> Assignment:
The entries that follow need to be returned without any alteration.

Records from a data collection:

= = = = =

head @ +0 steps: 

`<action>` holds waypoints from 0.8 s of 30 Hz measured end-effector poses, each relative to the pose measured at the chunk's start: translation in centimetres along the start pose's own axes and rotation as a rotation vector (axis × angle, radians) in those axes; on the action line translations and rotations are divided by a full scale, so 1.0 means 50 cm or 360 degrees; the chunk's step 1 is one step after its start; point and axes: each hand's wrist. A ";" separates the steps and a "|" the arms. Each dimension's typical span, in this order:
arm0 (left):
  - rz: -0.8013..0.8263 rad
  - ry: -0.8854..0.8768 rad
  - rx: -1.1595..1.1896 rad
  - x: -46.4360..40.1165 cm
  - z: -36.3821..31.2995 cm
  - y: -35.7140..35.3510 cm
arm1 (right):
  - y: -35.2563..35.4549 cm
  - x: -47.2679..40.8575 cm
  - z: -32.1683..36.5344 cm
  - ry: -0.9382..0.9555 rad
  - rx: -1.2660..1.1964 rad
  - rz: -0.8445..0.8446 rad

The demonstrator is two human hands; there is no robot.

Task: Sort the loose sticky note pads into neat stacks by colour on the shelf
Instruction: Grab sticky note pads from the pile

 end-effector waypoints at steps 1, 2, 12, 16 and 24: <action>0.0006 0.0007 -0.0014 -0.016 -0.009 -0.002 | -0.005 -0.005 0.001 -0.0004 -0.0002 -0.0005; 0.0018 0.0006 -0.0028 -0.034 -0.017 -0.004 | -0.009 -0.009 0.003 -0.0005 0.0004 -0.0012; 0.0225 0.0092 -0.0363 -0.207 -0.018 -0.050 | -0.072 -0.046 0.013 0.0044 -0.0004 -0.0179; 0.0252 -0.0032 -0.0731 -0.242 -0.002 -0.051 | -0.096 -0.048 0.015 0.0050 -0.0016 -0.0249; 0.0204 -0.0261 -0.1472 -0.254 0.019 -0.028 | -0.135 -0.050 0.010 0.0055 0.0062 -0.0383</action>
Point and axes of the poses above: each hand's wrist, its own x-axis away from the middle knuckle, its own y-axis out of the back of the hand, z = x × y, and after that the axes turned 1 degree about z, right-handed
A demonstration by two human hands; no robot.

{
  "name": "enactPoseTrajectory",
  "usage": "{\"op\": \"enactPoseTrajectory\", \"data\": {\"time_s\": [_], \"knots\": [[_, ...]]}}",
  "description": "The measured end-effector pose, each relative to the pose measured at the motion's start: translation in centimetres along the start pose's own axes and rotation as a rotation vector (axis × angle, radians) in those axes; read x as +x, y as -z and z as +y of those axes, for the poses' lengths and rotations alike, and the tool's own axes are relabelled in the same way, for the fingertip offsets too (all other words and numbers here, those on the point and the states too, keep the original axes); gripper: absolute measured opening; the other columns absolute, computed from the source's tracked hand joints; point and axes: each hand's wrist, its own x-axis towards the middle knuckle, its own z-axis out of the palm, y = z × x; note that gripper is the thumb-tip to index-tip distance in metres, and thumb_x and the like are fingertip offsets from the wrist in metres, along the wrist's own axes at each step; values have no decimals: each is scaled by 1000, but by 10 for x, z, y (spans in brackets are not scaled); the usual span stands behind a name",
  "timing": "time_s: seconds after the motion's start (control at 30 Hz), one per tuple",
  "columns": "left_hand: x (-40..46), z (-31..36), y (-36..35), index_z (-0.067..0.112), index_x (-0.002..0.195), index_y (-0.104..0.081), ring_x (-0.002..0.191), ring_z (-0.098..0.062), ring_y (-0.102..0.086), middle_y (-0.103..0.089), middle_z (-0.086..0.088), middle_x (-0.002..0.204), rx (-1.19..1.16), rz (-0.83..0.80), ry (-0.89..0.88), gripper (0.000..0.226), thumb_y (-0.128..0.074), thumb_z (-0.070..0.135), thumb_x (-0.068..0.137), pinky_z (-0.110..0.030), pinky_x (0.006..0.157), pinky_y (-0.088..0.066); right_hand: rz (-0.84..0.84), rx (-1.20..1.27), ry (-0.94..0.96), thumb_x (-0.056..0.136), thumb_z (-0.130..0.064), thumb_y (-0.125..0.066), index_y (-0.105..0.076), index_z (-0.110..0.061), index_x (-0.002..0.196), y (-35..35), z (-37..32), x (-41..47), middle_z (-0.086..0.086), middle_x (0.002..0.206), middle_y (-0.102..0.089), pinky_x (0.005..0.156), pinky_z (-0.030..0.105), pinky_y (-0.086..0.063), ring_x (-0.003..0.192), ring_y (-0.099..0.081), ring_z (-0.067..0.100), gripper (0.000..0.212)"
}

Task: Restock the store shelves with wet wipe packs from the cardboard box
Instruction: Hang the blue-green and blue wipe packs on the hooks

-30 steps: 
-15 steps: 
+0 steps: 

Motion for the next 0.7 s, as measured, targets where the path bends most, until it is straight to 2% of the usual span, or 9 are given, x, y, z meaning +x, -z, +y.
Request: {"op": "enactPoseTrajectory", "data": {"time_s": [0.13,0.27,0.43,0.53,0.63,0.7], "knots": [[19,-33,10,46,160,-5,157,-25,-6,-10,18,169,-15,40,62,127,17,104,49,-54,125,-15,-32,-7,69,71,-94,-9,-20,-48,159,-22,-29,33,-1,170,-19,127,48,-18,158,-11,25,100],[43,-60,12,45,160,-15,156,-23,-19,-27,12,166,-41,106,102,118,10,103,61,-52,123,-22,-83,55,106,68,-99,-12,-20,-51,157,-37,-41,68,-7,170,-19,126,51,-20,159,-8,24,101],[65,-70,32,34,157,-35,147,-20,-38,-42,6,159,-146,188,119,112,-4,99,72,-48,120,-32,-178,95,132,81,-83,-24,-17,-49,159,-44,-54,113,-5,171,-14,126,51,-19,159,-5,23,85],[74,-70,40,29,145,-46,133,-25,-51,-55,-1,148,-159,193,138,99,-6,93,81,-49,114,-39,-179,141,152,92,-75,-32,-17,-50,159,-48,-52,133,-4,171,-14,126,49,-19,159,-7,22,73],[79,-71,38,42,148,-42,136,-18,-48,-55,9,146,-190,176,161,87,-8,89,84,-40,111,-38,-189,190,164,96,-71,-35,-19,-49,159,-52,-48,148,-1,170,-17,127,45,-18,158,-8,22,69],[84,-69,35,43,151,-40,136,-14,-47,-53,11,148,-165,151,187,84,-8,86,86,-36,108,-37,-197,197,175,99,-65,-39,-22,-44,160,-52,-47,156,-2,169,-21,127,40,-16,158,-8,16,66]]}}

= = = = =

> Answer:
head @ +0 steps: 

`<action>` holds waypoints from 0.8 s of 30 Hz measured end-effector poses, each relative to the pose measured at the chunk's start: translation in centimetres along the start pose's own axes and rotation as a rotation vector (axis × angle, radians) in those axes; on the action line translations and rotations are divided by a full scale, so 1.0 means 50 cm or 360 degrees; the chunk's step 1 is one step after its start; point and axes: each hand's wrist. A ";" separates the steps and a "|" the arms. Each dimension's typical span, in this order:
arm0 (left):
  - rz: -0.8013..0.8263 rad
  - ry: -0.8854..0.8768 rad
  - rx: -1.1595..1.1896 rad
  - x: -46.4360..40.1165 cm
  - z: -36.3821..31.2995 cm
  - y: -35.7140..35.3510 cm
arm1 (right):
  - y: -35.2563..35.4549 cm
  - x: -47.2679..40.8575 cm
  - z: -32.1683..36.5344 cm
  - ry: -0.9382..0.9555 rad
  - rx: -1.2660..1.1964 rad
  - rz: -0.8445..0.8446 rad

The demonstrator is two human hands; there is no robot.

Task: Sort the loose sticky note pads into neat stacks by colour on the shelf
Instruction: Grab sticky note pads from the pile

 end-effector waypoints at steps 1, 2, 12, 16 and 24: <action>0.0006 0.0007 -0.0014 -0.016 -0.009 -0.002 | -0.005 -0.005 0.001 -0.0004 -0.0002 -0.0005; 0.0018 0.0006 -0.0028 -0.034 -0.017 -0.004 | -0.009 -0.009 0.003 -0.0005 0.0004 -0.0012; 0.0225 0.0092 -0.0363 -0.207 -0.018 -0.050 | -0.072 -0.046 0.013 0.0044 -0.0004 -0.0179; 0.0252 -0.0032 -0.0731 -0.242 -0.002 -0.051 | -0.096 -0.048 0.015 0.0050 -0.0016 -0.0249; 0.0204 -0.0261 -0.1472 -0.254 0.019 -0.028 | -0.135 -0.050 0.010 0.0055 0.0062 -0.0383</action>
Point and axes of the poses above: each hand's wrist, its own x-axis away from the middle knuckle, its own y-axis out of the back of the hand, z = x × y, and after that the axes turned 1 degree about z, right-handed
A demonstration by two human hands; no robot.

{
  "name": "enactPoseTrajectory",
  "usage": "{\"op\": \"enactPoseTrajectory\", \"data\": {\"time_s\": [_], \"knots\": [[_, ...]]}}",
  "description": "The measured end-effector pose, each relative to the pose measured at the motion's start: translation in centimetres along the start pose's own axes and rotation as a rotation vector (axis × angle, radians) in those axes; read x as +x, y as -z and z as +y of those axes, for the poses' lengths and rotations alike, and the tool's own axes are relabelled in the same way, for the fingertip offsets too (all other words and numbers here, those on the point and the states too, keep the original axes); gripper: absolute measured opening; the other columns absolute, computed from the source's tracked hand joints; point and axes: each hand's wrist, its own x-axis towards the middle knuckle, its own z-axis out of the palm, y = z × x; note that gripper is the thumb-tip to index-tip distance in metres, and thumb_x and the like are fingertip offsets from the wrist in metres, along the wrist's own axes at each step; values have no decimals: each is scaled by 1000, but by 10 for x, z, y (spans in brackets are not scaled); the usual span stands behind a name",
  "timing": "time_s: seconds after the motion's start (control at 30 Hz), one per tuple",
  "columns": "left_hand: x (-40..46), z (-31..36), y (-36..35), index_z (-0.067..0.112), index_x (-0.002..0.195), index_y (-0.104..0.081), ring_x (-0.002..0.191), ring_z (-0.098..0.062), ring_y (-0.102..0.086), middle_y (-0.103..0.089), middle_z (-0.086..0.088), middle_x (-0.002..0.204), rx (-1.19..1.16), rz (-0.83..0.80), ry (-0.89..0.88), gripper (0.000..0.226), thumb_y (-0.128..0.074), thumb_z (-0.070..0.135), thumb_x (-0.068..0.137), pinky_z (-0.110..0.030), pinky_x (0.006..0.157), pinky_y (-0.088..0.066); right_hand: rz (-0.84..0.84), rx (-1.20..1.27), ry (-0.94..0.96), thumb_x (-0.056..0.136), thumb_z (-0.130..0.064), thumb_y (-0.125..0.066), index_y (-0.105..0.076), index_z (-0.110..0.061), index_x (-0.002..0.196), y (-35..35), z (-37..32), x (-41..47), middle_z (-0.086..0.086), middle_x (0.002..0.206), middle_y (-0.102..0.089), pinky_x (0.005..0.156), pinky_z (-0.030..0.105), pinky_y (-0.086..0.063), ring_x (-0.003..0.192), ring_y (-0.099..0.081), ring_z (-0.067..0.100), gripper (0.000..0.212)"
}

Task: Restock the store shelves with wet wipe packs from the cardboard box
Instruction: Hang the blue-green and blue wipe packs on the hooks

-30 steps: 
-15 steps: 
+0 steps: 

Motion for the next 0.7 s, as measured, targets where the path bends most, until it is straight to 2% of the usual span, or 9 are given, x, y, z meaning +x, -z, +y.
Request: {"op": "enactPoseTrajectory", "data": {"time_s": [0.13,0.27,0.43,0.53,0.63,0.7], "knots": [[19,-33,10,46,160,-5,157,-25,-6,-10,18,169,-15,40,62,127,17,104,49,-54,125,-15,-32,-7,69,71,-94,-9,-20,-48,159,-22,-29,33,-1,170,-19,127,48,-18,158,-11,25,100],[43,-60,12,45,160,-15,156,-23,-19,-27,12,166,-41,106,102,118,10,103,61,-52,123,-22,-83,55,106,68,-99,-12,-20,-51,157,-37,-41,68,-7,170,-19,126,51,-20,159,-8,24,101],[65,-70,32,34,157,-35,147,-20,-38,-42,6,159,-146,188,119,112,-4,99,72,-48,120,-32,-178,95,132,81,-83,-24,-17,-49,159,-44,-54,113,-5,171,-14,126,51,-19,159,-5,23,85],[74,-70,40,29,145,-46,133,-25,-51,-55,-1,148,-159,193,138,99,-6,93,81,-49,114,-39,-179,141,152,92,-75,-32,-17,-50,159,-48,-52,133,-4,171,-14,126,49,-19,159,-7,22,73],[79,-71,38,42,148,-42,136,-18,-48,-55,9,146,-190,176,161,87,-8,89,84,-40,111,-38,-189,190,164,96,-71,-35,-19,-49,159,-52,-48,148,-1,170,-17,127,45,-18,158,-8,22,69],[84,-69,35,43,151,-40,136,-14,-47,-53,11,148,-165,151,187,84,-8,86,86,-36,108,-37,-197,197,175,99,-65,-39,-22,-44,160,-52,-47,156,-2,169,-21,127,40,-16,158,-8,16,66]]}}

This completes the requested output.